EXERCISE »
Write out, from the entries below, exactly the lines that run between the lines holding "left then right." and "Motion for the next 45", inclusive, and stop there.
ENTRIES SUPPLIED: Begin
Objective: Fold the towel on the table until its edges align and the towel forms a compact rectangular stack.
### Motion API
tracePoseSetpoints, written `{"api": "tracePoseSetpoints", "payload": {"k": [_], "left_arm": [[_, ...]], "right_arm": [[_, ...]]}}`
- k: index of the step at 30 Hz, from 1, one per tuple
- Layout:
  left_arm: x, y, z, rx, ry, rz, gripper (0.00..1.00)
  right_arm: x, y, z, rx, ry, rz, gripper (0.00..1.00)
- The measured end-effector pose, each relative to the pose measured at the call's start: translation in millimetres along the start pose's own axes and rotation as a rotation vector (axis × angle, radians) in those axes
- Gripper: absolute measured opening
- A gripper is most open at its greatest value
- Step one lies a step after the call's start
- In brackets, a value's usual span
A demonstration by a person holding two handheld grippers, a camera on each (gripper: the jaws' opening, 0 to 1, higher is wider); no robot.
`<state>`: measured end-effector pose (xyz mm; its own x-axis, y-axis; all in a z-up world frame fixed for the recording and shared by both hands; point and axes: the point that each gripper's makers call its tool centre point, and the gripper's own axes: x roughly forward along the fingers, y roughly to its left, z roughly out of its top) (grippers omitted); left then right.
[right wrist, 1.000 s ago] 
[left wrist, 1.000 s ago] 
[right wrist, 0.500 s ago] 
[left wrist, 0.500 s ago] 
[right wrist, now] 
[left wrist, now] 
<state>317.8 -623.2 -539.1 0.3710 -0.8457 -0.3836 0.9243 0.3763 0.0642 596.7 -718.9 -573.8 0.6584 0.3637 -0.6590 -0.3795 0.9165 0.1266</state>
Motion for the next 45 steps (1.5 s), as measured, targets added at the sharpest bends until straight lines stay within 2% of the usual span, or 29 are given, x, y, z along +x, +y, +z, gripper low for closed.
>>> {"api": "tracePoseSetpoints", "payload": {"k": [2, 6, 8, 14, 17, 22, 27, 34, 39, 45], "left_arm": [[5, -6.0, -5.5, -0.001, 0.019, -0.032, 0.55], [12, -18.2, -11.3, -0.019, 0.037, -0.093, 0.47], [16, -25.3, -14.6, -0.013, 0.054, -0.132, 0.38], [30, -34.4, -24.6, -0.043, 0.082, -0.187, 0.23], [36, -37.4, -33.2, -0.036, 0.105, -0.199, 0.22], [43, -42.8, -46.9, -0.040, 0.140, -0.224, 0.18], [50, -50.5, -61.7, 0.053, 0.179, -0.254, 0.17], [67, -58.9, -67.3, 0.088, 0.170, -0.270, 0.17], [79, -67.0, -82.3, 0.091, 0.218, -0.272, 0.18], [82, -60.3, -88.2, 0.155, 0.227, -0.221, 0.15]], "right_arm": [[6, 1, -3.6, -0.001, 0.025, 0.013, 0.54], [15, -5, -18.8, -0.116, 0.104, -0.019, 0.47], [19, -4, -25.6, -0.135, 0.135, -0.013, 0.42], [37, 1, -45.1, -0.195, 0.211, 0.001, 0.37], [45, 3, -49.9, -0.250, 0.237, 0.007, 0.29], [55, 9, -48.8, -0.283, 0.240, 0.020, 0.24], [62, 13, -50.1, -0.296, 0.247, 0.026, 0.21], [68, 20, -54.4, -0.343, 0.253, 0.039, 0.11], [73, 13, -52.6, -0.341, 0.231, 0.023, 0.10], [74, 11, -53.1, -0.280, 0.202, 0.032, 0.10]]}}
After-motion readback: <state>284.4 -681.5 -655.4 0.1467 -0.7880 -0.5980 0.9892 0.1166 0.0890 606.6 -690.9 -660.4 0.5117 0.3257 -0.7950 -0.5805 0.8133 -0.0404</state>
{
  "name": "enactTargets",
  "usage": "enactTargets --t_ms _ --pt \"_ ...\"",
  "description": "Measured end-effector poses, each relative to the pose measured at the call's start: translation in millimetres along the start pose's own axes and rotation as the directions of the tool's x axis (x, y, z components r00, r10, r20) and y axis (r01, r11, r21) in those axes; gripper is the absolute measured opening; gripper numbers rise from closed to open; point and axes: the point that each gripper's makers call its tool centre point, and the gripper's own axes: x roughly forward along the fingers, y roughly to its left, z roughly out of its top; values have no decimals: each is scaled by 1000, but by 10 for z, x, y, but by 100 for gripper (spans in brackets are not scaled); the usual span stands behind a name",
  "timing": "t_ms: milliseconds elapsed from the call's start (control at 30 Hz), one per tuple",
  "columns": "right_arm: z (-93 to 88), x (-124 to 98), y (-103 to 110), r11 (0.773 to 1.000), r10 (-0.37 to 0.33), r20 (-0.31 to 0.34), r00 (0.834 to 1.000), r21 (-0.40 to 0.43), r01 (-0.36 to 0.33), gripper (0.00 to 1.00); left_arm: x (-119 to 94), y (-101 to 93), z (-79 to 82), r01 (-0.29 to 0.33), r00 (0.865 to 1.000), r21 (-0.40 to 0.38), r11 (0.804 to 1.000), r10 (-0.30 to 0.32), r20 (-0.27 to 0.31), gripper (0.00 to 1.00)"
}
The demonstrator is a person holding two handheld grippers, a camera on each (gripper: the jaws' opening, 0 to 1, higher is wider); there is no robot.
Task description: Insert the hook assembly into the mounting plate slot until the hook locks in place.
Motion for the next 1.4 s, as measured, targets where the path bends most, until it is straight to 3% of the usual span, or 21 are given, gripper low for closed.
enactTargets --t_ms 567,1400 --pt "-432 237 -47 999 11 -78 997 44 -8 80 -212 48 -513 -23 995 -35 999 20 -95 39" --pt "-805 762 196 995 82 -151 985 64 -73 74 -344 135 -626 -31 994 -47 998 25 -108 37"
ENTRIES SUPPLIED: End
PROBLEM SOLUTION »
`<state>`: measured end-effector pose (xyz mm; its own x-axis, y-axis; all in a z-up world frame fixed for the recording and shared by both hands; point and axes: the point that each gripper's makers call its tool centre point, and the gripper's own axes: x roughly forward along the fingers, y roughly to its left, z roughly out of its top) (grippers omitted); left then right.
[right wrist, 1.000 s ago] 
[left wrist, 1.000 s ago] 
[right wrist, 0.500 s ago] 
[left wrist, 0.500 s ago] 
[right wrist, now] 
[left wrist, now] 
<state>317.8 -623.2 -539.1 0.3710 -0.8457 -0.3836 0.9243 0.3763 0.0642 596.7 -718.9 -573.8 0.6584 0.3637 -0.6590 -0.3795 0.9165 0.1266</state>
Motion for the next 45 steps (1.5 s), as measured, targets added at the sharpest bends until straight lines stay within 2% of the usual span, or 29 are given, x, y, z along +x, +y, +z, gripper low for closed.

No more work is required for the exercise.